Third quarter 2014 compared with linked quarter ended June 30, 2014
Non-interest income decreased $716,000 from $8.3 million on a linked-quarter basis, reflecting a decrease in other revenue from operations of $656,000 in the third quarter of 2014 primarily the result of a decrease in the cash surrender value of bank-owned life insurance. Also contributing to the decrease in non-interest income was a decrease in commissions and fees on the sales of non-bank products of $80,000 in the third quarter of 2014 as compared with the second quarter of 2014.

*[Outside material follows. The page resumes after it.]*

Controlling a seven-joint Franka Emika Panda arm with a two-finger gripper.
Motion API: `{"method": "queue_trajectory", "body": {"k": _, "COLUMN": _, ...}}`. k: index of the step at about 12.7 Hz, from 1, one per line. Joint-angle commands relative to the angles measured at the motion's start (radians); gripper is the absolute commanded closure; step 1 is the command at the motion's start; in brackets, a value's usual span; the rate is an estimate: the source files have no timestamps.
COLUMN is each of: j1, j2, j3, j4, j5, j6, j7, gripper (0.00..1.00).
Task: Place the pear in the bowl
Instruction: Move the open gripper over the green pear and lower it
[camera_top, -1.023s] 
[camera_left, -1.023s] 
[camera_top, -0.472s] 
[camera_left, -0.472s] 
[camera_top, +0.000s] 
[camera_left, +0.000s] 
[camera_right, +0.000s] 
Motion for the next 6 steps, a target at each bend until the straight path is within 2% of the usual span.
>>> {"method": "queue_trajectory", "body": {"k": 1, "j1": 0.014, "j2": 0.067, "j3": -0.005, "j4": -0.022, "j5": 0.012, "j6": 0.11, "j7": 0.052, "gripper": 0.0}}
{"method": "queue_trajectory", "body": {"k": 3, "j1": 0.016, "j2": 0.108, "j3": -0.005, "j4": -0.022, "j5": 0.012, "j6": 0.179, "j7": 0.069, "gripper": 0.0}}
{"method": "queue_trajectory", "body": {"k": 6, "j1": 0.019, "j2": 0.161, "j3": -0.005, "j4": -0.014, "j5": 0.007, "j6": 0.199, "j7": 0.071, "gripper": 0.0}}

Year-to-date comparison 2014 to 2013
Non-interest income totaled $23.9 million for the nine months ended September 30, 2014 as compared with $21.6 million in the same period of 2013; an increase of 10.7%. For the nine months ended September 30, 2014 commissions and fees on the sales of non-bank products increased $1.9 million or 10.8% from the same period in 2013. Other revenue from operations increased $351,000 in the nine months ended September 30, 2014 as compared with same period in 2013. Service charges on deposit accounts increased $28,000 for the nine months ended September 30, 2014 as compared with the same period in 2013.
Net Investment Gains
Third quarter 2014 compared with third quarter 2013
Net investment gains of $2.0 million were recorded in the third quarter of 2014 compared with net investment gains of $275,000 in the third quarter of 2013. The Company’s two remaining trust preferred securities were sold in the third quarter of 2014 resulting in a gain on sale of $2.0 million; this compares with one trust preferred security sold during the third quarter of 2013 resulting in an investment gain of $208,000. The investment gains recorded in connection with the sale of trust preferred securities in both periods represents a recapture of impairment charges recognized in prior periods relating to that specific investment.

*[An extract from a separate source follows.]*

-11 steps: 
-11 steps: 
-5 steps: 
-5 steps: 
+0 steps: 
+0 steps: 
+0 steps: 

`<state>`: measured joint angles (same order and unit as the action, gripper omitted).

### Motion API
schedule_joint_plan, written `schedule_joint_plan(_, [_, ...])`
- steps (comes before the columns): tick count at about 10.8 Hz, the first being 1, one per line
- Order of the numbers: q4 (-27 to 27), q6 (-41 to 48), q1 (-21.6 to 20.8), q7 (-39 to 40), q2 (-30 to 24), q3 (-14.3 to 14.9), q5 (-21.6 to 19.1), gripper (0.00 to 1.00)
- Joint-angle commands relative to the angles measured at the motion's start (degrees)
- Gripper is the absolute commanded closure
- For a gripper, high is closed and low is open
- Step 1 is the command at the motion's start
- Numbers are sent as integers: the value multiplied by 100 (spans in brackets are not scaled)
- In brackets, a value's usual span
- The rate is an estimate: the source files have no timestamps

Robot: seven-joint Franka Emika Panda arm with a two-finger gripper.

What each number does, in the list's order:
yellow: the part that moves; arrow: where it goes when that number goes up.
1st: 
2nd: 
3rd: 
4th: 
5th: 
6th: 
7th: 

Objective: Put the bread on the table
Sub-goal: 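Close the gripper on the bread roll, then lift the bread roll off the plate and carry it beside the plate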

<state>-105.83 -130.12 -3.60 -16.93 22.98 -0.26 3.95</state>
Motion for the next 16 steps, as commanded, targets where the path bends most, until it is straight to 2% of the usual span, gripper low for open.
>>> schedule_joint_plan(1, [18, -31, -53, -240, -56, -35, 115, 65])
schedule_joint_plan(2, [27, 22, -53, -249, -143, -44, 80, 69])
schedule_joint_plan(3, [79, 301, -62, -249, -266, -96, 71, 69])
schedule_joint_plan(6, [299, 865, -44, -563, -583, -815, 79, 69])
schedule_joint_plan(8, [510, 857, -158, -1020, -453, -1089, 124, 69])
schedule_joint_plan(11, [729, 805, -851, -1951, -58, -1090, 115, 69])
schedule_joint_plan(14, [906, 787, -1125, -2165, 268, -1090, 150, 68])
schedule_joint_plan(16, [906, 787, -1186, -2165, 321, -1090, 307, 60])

Third quarter 2014 compared with linked quarter ended June 30, 2014
During the linked quarter ended June 30, 2014, the Company realized net investment gains of $27,000 as compared with $2.0 million in net investment gains in the three months ended September 30, 2014.
Year-to-date comparison 2014 to 2013
For the nine months ended September 30, 2014 the Company has recorded net investment gains of $2.1 million as compared with net investment gains of $542,000 during the nine months ended September 30, 2013. The sale of our remaining trust preferred securities and the resulting recapture of impairment charges recorded in prior fiscal years represents the increase recorded in this year-to-date period.
Change in the Fair Value of Investments
Third quarter 2014 compared with third quarter 2013
The Company has identified the preferred and common equity securities it holds in the investment portfolio as trading securities and as such the change in fair value of these securities is reflected as a non-cash adjustment through the income statement. For the three months ended September 30, 2014, the fair value of the Company’s trading securities decreased $1.5 million as compared with an increase of $127,000 in the third quarter of 2013. The decrease in fair value was attributable to the decline in fair value of our Freddie





Mac preferred stock due to the dismissal of one of many court cases on September 30, 2014 brought by investors trying to receive past dividend payments.
Third quarter 2014 compared with linked quarter ended June 30, 2014
During the linked quarter ended June 30, 2014, the Company recorded a positive non-cash adjustment of $13,000 reflecting an increase in fair value of the Company’s trading securities at the end of the second quarter of 2014 as compared with the fair value at the end of the first quarter of 2014.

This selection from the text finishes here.